To further figure out the reason by which LPS induced the ROS outburst, we focused on XO which is abundant in endothelia (Jarasch et al. 1981) when compared to other cells with vigorous metabolism such as muscle cells, liver cells, and cardiomyocytes (Wang et al. 2016). XO produces excessive ROS via ADP metabolism. XO employs ADP and oxygen as the electron carrier to generate the superoxide (Peleli et al. 2016). Considering that XO is particularly rich in endothelia, we therefore guessed whether LPS triggered ROS outburst via XO. Firstly, we detected the expression of XO in response to LPS treatment.
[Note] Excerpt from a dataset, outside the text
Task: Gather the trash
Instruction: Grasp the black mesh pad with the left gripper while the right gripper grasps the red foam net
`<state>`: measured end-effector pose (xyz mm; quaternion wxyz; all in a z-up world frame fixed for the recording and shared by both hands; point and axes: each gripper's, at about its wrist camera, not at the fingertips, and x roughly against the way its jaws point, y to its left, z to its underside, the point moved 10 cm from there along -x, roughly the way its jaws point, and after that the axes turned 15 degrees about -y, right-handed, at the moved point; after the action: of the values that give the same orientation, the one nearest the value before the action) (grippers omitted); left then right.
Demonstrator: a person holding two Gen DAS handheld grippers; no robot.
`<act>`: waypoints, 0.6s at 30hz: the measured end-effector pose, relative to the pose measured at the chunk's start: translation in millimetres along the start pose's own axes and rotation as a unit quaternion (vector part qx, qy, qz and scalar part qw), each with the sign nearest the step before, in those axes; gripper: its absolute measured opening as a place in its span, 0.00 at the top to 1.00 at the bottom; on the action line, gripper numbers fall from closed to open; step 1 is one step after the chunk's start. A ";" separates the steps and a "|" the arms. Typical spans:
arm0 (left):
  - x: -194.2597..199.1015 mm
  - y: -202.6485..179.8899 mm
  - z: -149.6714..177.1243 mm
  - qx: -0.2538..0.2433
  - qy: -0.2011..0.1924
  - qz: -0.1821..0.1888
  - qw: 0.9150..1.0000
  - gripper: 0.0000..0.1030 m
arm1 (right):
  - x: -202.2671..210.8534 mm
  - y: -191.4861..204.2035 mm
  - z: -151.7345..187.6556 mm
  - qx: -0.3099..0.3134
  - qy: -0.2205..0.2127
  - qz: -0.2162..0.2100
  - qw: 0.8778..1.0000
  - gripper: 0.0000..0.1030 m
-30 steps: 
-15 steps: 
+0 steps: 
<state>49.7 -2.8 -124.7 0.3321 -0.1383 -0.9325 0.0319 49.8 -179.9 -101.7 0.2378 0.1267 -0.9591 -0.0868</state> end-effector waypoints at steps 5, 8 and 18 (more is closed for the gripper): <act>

Expectedly, XO expression was increased in the setting of LPS-mediated inflammatory response (Fig. 3h, k). However, melatonin had the ability to inhibit XO upregulation. To provide solid evidence for the role of XO and subsequent Drp1 phosphorylation, we co-stained the XO and p-Drp1 in endothelia under LPS with or without melatonin treatment. As shown in Fig. 3l, higher XO expression was paralleled to the p-Drp1 content. However, siRNA against XO not only abated XO expression but also alleviated p-Drp1, suggesting that XO was the upstream regulator of Drp1 activation. Similarly, melatonin suppressed XO and, therefore, inhibited p-Drp1 expression. Altogether, these data indicated that LPS increased XO expression which evoked ROS overproduction leading to Drp1 phosphorylation and that melatonin inhibited Drp1 activation via blockade of XO-ROS pathways.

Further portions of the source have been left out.